Pages

gerbong eksekutif

Gerbong Eksekutif
Sore itu, Stasiun Bandung sedang ramai-ramainya. Riuh rendah suara penumpang yang berjejalan di peron, liukan antrian para pembeli tiket, dan suara kereta yang menggilas rel-rel besi menambah semaraknya suasana stasiun. Aku yang ketika itu hanya membawa satu buah tas ransel dengan sigap melewati kerumunan itu, melompati jalur-jalur rel,menunjukkan tiketku pada petugas pemeriksa tiket dan melaju mulus menuju gerbong kereta yang kutuju.
Setelah menyimpan tas ranselku pada tempatnya, kurebahkan tubuhku dikursi empuk bernomor 12A. Beberapa saat kemudian datang seorang perempuan, mungkin berumur 30 tahunan, duduk di kursi sebelahku. Aku hanya meliriknya saat itu, tanpa ada dorongan untuk memulai percakapan sedikitpun, bahkan untuk berbasa-basi saja aku enggan. Kereta mulai berjalan lambat, meninggalkan keramaian stasiun. Menembus rumah-rumah yang satu sama lain tidak terlihat batasnya. Menyusuri jalur besi yang telah berusia ratusan tahun, meninggalkan jejak bau minyak pelumas ke udara.
Sesekali aku mengarahkan pandangan pada sekelilingku. Kutelisik apa yag dilakukan oleh setiap orang. Beberapa orang asyik dengan gadgetnya. Beberapa orang mulai tertidur, beberapa yang lain bercengkerama degan kerabat yang duduk disebelahnya. Kesimpulan yang kutarik dari sekelebat pandangan pada sekeliling adalah semuanya asyik dengan dirinya sendiri. Mungkin penumpang gerbong ini para eksekutif yang sangat sibuk.  Waktu perjalanan kereta harus dimanfaatkan sebaik mungkin, entah untuk beristirahat, mengerjakan presentasi perusahaan, atau menghubungi relasi terkait meeting esok hari. Yang pasti mereka terlalu sibuk untuk sekedar menyapa dan bercakap-cakap dengan orang di kursi sebelahnya. Tidak terkecuali aku.
Aku memilih untuk tenggelam dalam kenyamanan yang ditawarkan selimut, bantal, serta kursi yang ada. Kupejamkan mata, hanya untuk membuat alibi bahwa aku tertidur. Alibi agar kewajibanku untuk sekedar menyapa wanita di sebelahku hilang. Dan itu berhasil. Selama hampir sepanjang malam aku terpejam. Berusaha menjadi individualis dengan tidak memperhatikan kondisi sekitar. Hanya aku dan duniaku.
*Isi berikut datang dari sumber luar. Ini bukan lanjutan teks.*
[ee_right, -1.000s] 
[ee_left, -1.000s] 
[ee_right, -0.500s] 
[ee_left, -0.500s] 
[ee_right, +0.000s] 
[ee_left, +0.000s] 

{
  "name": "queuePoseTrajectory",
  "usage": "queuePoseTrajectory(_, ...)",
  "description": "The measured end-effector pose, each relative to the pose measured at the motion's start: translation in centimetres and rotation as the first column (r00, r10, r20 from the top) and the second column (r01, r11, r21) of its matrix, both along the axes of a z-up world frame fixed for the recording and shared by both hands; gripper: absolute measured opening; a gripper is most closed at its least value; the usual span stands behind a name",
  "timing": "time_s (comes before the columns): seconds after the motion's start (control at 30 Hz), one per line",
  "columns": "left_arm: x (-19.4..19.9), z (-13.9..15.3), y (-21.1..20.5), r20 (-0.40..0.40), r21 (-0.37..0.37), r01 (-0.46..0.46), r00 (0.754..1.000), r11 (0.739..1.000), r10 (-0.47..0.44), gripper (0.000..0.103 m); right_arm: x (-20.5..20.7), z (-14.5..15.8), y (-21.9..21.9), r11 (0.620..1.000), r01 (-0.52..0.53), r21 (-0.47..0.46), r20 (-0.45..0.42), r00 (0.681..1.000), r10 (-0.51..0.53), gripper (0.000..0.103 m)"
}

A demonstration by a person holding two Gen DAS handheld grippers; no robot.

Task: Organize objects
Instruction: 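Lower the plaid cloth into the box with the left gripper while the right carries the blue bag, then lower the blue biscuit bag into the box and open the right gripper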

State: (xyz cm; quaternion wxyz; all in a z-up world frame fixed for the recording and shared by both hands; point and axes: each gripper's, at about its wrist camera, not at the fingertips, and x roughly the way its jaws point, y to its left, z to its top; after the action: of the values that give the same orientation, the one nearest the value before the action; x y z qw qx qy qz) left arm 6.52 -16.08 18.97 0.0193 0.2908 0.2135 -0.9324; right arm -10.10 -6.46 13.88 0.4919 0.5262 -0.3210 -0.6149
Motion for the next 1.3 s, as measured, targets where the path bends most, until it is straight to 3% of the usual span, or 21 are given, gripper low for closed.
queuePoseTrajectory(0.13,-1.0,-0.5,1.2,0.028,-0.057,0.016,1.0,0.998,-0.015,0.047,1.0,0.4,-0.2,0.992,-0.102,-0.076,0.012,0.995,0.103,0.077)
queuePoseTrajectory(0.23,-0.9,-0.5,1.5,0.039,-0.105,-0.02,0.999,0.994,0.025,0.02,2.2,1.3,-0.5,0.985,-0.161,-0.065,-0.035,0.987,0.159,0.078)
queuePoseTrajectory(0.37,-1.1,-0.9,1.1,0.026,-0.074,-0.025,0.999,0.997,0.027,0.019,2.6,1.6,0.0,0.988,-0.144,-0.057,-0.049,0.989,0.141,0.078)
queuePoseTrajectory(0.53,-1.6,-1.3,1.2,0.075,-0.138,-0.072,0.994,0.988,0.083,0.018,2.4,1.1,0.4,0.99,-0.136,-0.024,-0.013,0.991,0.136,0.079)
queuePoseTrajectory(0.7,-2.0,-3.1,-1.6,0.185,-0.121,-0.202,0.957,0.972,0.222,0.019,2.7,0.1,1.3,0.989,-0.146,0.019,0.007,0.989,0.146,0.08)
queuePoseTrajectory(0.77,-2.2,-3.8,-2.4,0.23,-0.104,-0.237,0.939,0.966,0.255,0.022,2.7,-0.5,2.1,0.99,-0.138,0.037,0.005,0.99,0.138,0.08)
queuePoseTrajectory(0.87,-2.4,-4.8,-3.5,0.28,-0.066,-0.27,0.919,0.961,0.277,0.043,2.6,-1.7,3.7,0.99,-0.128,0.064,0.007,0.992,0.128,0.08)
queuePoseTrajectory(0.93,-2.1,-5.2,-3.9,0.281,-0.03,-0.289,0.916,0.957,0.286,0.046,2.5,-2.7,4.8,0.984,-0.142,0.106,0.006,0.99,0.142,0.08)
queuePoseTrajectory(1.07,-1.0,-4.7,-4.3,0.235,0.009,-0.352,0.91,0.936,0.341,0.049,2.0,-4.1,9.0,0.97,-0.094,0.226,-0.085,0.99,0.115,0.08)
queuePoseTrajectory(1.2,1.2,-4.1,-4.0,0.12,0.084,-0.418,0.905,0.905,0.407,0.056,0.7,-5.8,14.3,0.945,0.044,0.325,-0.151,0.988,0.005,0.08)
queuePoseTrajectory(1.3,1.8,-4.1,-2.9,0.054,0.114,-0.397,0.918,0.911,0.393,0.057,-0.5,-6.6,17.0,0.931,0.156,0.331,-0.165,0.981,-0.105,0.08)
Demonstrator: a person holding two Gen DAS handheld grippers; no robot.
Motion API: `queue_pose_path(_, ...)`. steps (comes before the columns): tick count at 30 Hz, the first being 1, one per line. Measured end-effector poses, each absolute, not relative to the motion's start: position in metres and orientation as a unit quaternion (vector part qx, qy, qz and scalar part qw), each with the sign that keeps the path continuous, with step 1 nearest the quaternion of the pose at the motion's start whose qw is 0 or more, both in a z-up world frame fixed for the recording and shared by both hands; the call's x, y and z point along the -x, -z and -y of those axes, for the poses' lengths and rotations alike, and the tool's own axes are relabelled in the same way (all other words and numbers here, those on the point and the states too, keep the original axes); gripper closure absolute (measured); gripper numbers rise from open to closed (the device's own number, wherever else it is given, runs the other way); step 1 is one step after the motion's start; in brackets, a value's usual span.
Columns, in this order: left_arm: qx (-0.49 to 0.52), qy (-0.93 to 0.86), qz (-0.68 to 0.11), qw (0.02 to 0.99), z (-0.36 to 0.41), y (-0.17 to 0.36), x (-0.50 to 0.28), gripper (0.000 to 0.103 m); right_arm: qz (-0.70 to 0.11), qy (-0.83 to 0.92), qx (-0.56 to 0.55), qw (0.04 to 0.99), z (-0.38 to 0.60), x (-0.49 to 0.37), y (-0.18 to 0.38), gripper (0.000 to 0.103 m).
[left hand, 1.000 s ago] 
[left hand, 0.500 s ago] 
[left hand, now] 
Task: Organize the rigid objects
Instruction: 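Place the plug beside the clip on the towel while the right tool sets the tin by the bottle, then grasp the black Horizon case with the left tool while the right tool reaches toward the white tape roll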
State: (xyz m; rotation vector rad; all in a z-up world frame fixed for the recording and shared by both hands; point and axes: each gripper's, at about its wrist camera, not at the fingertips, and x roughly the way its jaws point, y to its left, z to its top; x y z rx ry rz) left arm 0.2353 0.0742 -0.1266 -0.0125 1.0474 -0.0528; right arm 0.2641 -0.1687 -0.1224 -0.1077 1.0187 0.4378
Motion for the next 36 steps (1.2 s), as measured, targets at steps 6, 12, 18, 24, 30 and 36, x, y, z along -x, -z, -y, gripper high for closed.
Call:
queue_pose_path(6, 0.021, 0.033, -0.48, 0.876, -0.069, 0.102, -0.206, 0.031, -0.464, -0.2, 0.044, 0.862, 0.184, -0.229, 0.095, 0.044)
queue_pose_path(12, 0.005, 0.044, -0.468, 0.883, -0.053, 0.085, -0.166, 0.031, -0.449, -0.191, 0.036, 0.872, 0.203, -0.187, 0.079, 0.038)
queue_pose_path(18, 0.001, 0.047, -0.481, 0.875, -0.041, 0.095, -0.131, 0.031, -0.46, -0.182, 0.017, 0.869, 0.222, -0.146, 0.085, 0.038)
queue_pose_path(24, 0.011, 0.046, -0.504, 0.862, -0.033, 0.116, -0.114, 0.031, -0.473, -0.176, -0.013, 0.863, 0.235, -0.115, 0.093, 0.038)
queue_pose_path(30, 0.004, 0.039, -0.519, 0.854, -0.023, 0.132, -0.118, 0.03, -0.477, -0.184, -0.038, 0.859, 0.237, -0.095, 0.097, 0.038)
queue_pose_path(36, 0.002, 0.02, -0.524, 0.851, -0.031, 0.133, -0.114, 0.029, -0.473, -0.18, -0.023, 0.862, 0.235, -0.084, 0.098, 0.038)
Mungkin kenyamanan ini membiusku untuk tidak mempedulikan orang-orang di sekitarku. Mungkin keadaan seperti inilah yang membuat sebagian masyarakat kita yang telah hidup nyaman enggan untuk memperhatikan kondisi kaum papa disekitarnya. Sekedar memulai tegur sapa saja enggan. Apalagi mengulurkan tangan untuk memberi pertolongan.